G-quadruplex recognition by the yeast telomere binding protein Rap1
Date of Issue2018-12-31
School of Biological Sciences
Nanyang Institute of Structural Biology
Although biochemical and structural studies have shown that DNA can adopt various conformations other than the canonical right – handed double helix, such structures were thought to be in vitro artifacts. It has been known for decades, that single stranded guanine – rich DNA can fold into a structure called G – quadruplexes. Those structures arise from guanine self – association through Hoogsteen hydrogen-bonds into planar quartets that are further stabilized by stacking on top of each other.
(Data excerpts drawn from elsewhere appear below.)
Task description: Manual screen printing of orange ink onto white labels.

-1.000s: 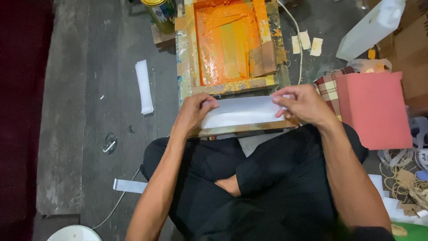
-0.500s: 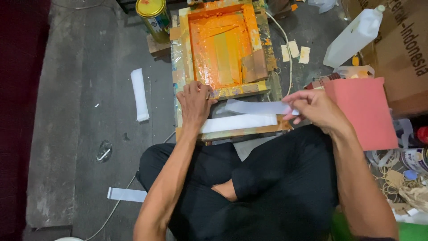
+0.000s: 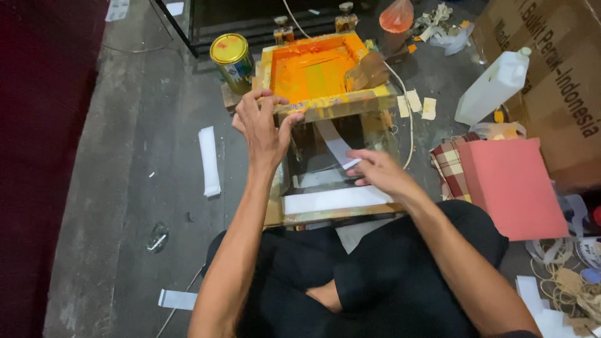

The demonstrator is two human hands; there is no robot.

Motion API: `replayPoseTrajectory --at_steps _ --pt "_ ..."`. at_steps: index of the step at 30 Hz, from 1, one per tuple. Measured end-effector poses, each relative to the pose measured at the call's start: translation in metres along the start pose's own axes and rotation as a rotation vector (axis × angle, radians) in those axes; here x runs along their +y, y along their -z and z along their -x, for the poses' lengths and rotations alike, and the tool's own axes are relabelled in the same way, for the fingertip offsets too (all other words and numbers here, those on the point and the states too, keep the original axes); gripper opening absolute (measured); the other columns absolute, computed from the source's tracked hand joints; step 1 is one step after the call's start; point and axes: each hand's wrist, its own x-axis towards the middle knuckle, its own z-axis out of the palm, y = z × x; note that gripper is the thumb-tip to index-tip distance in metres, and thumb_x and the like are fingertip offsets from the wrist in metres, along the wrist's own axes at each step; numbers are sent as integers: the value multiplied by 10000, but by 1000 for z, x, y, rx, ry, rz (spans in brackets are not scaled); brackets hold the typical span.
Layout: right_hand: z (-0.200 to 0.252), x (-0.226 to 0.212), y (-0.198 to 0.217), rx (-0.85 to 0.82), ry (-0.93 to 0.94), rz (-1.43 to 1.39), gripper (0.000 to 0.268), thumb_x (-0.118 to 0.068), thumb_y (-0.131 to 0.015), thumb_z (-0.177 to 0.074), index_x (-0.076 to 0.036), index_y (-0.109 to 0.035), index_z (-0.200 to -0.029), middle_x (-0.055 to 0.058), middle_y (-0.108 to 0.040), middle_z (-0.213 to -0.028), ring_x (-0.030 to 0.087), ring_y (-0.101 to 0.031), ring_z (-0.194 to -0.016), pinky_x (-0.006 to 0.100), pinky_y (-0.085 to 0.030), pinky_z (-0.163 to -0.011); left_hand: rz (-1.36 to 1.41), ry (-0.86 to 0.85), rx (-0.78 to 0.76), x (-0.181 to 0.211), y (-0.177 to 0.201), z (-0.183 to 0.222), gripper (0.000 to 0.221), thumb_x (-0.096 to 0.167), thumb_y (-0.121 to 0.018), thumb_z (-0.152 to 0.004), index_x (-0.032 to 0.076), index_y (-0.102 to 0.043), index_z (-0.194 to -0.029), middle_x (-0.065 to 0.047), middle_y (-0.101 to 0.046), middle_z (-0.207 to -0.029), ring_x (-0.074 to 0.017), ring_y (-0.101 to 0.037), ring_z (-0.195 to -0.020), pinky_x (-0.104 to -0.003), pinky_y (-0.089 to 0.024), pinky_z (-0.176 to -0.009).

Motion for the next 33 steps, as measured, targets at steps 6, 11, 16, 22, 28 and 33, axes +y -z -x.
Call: replayPoseTrajectory --at_steps 6,11,16,22,28,33 --pt "-7 -12 -31 -6 22 -1 640 -66 -409 -921 11 -372 -1556 361 -386 -1535 435 -631 -1208 465 -580 -928 48 55 38 6 2 -24 297 337 -832 -899 187 -634 -1064 -35 -463 -1264 -332 -426 -1240 -574 -273 -1042" --pt "2 -2 -10 23 396 1019 503 -214 -573 -865 -205 -585 -1368 138 -648 -1323 386 -624 -1221 493 -543 -979 61 51 48 3 2 -36 325 369 -830 -896 190 -631 -1081 -27 -468 -1261 -340 -426 -1252 -585 -268 -1049" --pt "-9 25 -24 -57 670 1282 390 -296 -496 -908 -128 -743 -1159 113 -720 -1258 466 -527 -1345 620 -472 -1029 96 50 51 7 4 -43 319 362 -824 -911 179 -631 -1088 -31 -463 -1270 -347 -416 -1267 -616 -251 -1052" --pt "-24 41 -38 -123 479 1390 621 -411 -334 -988 -74 -529 -1472 124 -473 -1571 434 -318 -1499 714 -160 -1174 101 78 41 9 7 -45 314 347 -831 -911 181 -644 -1101 -52 -464 -1271 -347 -420 -1268 -646 -241 -1088" --pt "-26 32 -40 -7 567 1430 590 -365 -385 -950 -87 -567 -1439 100 -539 -1520 432 -353 -1480 759 -155 -1132 111 65 39 7 7 -51 340 380 -800 -922 179 -601 -1112 -26 -439 -1266 -354 -395 -1275 -643 -223 -1077" --pt "-27 42 -38 38 599 1385 580 -331 -396 -930 -82 -576 -1422 104 -543 -1516 445 -374 -1468 785 -198 -1101 117 83 38 10 5 -53 356 361 -835 -896 183 -622 -1119 -36 -453 -1261 -359 -405 -1278 -664 -221 -1081"
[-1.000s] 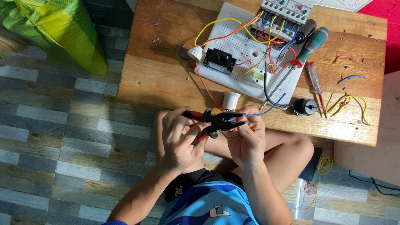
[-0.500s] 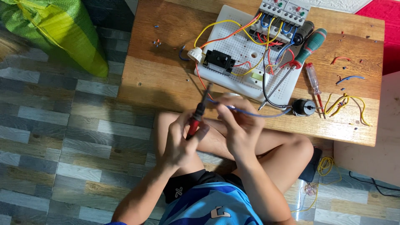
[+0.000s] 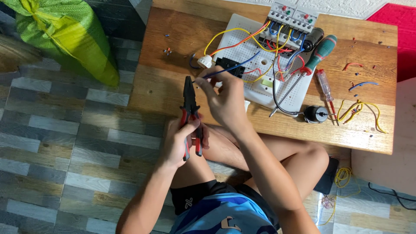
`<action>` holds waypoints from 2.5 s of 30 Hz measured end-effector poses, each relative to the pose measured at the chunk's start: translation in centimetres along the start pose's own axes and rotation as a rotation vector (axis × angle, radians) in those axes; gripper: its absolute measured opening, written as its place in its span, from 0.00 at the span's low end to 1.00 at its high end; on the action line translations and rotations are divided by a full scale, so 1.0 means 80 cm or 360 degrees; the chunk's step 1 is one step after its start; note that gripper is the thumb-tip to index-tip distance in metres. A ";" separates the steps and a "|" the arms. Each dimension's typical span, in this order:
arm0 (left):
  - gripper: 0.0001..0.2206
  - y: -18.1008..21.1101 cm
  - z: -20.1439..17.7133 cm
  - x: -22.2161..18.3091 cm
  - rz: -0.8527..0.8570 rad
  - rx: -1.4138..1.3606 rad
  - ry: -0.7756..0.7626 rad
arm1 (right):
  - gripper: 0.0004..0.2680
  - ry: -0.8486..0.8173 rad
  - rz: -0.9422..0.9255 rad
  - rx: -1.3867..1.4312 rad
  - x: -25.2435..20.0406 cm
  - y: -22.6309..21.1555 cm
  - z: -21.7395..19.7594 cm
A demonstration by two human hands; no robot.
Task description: Connecting electrical wires to a contactor and terminal block on a mounting plate using pliers and a screwdriver.
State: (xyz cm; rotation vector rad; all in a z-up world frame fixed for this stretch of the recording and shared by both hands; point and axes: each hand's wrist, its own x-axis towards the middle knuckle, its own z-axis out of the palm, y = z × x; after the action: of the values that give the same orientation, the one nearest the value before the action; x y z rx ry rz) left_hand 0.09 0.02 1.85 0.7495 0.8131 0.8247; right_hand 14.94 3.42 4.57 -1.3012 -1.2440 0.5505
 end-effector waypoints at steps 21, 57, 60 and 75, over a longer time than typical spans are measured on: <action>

Remarkably, recently these non-canonical secondary DNA (or RNA) structures have drawn much attention, as there is accumulating evidence in literature pointing towards the existence of G-quadruplex structures in vivo, suggesting their function as nucleic acid based regulatory mechanism and possible drug targets. Together with more evidence of the existence of G – quadruplex structure in cells, the proteins that might be involved in their regulation has been discovered. Over 20 years ago, the major telomere binding protein in budding yeast called Rap1 was shown to be able to bind to the single stranded telomeric G-overhangs and promote the formation of the G- quadruplex structures in vitro. Even though it has been more than two decades since this discovery, understanding of its consequence in vivo remains limited. The results presented in this dissertation help to better understand this interaction through determination of three – dimensional structure of the Rap1 DNA binding domain in complex with G – quadruplex DNA. Furthermore, I explore the possible function of this interaction in vivo as well as the involvement of Rap1 in the regulation of the TElomeric Repeat-containing RNA (TERRA) transcript.